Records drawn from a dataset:
···
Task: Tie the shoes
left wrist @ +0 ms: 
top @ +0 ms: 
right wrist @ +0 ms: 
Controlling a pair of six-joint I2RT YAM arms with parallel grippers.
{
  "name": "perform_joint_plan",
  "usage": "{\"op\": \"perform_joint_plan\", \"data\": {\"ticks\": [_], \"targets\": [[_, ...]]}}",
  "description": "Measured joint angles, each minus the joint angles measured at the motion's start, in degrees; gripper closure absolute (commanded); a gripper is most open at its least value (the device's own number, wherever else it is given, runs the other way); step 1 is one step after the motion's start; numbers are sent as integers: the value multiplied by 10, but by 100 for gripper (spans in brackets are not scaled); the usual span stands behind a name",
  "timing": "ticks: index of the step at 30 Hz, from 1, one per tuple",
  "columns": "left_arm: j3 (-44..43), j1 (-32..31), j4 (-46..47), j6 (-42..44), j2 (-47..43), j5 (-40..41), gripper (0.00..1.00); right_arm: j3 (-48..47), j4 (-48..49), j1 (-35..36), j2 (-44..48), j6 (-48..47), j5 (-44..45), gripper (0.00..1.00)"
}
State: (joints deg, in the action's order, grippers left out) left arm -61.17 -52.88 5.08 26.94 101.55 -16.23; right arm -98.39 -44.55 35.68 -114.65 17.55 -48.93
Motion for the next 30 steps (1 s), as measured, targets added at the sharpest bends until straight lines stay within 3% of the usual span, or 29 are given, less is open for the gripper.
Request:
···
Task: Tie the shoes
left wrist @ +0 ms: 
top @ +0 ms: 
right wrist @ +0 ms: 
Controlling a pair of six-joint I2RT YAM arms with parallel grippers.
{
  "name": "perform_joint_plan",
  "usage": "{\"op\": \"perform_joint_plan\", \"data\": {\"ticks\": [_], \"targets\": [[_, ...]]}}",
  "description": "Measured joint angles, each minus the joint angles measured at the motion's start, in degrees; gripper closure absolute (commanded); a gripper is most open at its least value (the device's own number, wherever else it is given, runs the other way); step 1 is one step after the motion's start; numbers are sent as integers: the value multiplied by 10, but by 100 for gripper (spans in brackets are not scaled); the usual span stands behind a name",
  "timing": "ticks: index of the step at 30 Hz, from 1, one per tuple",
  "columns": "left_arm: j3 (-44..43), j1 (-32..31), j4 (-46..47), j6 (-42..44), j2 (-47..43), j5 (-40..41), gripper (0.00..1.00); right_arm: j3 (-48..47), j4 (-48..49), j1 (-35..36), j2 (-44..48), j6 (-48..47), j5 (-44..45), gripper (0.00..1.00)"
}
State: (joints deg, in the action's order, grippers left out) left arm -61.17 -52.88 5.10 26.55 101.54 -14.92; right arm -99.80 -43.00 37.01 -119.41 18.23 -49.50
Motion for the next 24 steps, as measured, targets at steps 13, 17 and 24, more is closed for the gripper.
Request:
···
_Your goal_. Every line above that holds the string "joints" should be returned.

_Result of this exercise_.
State: (joints deg, in the action's order, grippers left out) left arm -61.17 -52.88 5.08 26.94 101.55 -16.23; right arm -98.39 -44.55 35.68 -114.65 17.55 -48.93
State: (joints deg, in the action's order, grippers left out) left arm -61.17 -52.88 5.10 26.55 101.54 -14.92; right arm -99.80 -43.00 37.01 -119.41 18.23 -49.50

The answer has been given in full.